◆ **Try it**
Go through the data and tally the lines that include "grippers". The reply is that number alone.

◆ **Data section**

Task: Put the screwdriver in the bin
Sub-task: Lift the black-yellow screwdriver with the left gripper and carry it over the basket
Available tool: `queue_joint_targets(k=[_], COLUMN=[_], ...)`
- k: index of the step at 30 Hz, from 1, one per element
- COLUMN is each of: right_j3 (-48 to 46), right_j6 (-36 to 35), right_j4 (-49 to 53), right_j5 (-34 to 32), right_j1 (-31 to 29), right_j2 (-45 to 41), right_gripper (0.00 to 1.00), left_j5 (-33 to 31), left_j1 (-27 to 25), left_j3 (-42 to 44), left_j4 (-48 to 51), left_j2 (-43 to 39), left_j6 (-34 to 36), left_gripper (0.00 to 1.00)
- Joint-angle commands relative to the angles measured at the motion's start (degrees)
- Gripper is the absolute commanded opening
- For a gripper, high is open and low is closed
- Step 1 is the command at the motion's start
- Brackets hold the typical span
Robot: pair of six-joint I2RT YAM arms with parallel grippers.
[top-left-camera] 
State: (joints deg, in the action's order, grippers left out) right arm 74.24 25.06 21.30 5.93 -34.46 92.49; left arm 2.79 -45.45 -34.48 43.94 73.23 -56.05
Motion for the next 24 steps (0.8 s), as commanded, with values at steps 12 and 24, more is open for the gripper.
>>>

◆ **Exercise result**
2